PROBLEM TO WORK ON:
Begin at the first line of the records below and, please, give each line again exactly until the line with "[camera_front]" is included.

LISTED RECORDS:
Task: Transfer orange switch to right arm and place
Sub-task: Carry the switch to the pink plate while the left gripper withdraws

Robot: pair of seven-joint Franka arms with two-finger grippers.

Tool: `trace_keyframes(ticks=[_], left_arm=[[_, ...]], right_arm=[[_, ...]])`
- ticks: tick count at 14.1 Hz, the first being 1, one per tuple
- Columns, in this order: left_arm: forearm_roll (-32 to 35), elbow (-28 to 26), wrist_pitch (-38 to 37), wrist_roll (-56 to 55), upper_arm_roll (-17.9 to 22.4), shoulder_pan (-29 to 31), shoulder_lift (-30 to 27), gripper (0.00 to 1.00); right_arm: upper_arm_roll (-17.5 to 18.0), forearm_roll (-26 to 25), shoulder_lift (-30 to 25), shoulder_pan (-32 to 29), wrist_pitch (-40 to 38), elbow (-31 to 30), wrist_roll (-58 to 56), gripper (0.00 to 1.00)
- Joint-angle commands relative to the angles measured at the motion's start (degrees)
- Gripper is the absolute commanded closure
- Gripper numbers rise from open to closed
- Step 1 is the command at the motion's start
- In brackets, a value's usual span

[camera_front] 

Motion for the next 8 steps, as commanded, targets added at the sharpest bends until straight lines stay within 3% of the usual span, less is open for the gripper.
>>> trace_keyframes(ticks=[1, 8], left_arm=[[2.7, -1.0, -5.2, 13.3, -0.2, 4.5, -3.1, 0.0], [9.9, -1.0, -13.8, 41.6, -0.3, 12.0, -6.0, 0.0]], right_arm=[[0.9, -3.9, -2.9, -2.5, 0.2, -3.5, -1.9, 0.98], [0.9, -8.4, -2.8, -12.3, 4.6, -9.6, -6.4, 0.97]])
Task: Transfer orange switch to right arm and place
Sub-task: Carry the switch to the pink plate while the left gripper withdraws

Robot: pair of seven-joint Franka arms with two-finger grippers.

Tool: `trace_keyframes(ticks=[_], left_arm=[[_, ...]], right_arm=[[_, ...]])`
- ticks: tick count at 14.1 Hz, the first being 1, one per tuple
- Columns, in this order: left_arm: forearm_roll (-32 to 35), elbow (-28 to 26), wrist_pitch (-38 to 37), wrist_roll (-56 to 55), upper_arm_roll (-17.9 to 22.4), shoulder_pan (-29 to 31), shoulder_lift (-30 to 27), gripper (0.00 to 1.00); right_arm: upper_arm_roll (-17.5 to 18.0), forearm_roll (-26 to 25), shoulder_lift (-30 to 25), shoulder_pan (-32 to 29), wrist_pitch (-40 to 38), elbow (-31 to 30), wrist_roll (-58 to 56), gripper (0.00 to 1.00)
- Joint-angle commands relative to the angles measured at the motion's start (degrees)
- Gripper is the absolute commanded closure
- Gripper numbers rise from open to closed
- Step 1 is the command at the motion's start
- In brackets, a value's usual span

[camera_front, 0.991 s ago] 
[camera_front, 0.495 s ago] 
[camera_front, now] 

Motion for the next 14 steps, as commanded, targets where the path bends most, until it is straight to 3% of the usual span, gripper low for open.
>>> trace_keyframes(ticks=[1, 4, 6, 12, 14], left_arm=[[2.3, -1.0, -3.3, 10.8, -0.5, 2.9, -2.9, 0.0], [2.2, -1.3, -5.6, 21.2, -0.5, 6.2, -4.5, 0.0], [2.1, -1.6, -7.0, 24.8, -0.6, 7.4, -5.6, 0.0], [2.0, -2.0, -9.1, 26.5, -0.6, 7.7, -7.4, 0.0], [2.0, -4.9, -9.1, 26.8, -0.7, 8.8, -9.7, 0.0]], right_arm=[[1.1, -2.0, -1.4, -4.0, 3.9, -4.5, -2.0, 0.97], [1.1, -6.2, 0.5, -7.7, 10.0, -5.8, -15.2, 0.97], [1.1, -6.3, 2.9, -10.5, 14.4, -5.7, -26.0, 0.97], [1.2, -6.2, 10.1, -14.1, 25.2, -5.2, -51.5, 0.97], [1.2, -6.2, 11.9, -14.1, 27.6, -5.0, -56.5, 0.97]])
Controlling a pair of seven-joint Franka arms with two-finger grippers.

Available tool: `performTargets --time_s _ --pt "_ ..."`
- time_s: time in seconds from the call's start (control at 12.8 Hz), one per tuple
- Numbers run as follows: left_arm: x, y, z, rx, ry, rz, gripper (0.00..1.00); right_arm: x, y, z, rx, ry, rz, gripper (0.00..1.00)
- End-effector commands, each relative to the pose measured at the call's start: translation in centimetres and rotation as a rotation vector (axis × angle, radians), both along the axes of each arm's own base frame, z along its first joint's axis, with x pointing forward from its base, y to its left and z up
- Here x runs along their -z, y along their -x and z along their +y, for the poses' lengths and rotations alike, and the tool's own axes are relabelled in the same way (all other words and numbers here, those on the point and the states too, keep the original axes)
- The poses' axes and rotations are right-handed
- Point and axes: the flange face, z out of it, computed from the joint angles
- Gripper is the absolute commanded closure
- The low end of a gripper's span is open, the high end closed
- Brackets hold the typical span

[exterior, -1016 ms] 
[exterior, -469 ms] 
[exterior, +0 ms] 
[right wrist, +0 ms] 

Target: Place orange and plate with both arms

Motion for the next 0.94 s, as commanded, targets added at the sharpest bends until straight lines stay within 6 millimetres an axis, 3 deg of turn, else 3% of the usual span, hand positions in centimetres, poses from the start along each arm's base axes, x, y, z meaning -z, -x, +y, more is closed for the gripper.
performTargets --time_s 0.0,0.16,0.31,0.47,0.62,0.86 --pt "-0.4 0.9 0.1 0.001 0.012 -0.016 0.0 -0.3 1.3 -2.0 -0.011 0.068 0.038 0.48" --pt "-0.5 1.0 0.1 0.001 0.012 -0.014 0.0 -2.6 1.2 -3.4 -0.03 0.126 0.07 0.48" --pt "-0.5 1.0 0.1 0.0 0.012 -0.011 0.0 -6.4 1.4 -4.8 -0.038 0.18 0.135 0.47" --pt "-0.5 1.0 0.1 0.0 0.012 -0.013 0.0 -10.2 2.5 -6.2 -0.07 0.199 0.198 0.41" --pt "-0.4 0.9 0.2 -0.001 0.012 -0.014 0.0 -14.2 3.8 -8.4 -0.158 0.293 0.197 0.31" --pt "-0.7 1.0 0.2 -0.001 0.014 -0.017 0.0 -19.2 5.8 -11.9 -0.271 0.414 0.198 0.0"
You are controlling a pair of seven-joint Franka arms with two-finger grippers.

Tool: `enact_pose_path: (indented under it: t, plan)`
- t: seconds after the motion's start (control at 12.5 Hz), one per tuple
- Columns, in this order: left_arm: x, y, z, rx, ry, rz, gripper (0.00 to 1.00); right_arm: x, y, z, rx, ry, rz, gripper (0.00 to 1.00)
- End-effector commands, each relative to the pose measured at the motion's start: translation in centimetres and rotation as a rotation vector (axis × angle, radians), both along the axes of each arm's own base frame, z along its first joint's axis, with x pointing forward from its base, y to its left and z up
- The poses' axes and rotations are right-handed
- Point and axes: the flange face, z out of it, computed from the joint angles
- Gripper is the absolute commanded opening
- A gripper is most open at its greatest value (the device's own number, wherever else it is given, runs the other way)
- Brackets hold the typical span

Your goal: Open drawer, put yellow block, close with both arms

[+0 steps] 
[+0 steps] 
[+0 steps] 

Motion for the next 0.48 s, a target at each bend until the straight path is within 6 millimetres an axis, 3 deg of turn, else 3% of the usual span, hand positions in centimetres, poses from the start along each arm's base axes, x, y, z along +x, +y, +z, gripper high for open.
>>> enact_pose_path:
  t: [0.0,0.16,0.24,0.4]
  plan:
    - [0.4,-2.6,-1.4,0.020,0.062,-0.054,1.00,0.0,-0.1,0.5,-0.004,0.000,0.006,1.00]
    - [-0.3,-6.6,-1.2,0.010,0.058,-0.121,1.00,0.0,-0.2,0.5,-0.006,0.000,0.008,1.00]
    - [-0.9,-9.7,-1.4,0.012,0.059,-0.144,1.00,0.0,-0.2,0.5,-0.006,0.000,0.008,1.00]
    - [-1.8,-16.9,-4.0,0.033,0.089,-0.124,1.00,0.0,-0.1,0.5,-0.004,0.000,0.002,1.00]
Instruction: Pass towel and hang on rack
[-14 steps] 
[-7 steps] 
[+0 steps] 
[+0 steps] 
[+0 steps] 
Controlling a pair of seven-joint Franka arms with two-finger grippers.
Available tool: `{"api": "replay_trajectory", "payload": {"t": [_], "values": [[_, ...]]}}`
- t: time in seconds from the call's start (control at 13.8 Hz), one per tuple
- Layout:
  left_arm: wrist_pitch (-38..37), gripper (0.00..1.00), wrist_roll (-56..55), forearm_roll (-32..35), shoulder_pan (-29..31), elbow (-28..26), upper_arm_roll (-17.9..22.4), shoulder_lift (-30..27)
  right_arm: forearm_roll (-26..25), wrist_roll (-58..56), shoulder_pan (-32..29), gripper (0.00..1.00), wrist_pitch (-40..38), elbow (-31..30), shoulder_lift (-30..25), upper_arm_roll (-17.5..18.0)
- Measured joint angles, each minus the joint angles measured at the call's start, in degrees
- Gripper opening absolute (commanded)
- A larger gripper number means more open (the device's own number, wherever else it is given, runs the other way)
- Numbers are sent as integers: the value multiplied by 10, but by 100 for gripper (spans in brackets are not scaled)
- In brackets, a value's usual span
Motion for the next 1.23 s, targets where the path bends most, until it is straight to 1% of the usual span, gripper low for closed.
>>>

ANSWER TO THIS EXERCISE:
Task: Transfer orange switch to right arm and place
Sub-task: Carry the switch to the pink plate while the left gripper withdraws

Robot: pair of seven-joint Franka arms with two-finger grippers.

Tool: `trace_keyframes(ticks=[_], left_arm=[[_, ...]], right_arm=[[_, ...]])`
- ticks: tick count at 14.1 Hz, the first being 1, one per tuple
- Columns, in this order: left_arm: forearm_roll (-32 to 35), elbow (-28 to 26), wrist_pitch (-38 to 37), wrist_roll (-56 to 55), upper_arm_roll (-17.9 to 22.4), shoulder_pan (-29 to 31), shoulder_lift (-30 to 27), gripper (0.00 to 1.00); right_arm: upper_arm_roll (-17.5 to 18.0), forearm_roll (-26 to 25), shoulder_lift (-30 to 25), shoulder_pan (-32 to 29), wrist_pitch (-40 to 38), elbow (-31 to 30), wrist_roll (-58 to 56), gripper (0.00 to 1.00)
- Joint-angle commands relative to the angles measured at the motion's start (degrees)
- Gripper is the absolute commanded closure
- Gripper numbers rise from open to closed
- Step 1 is the command at the motion's start
- In brackets, a value's usual span

[camera_front] 

Nothing else is required to complete the exercise.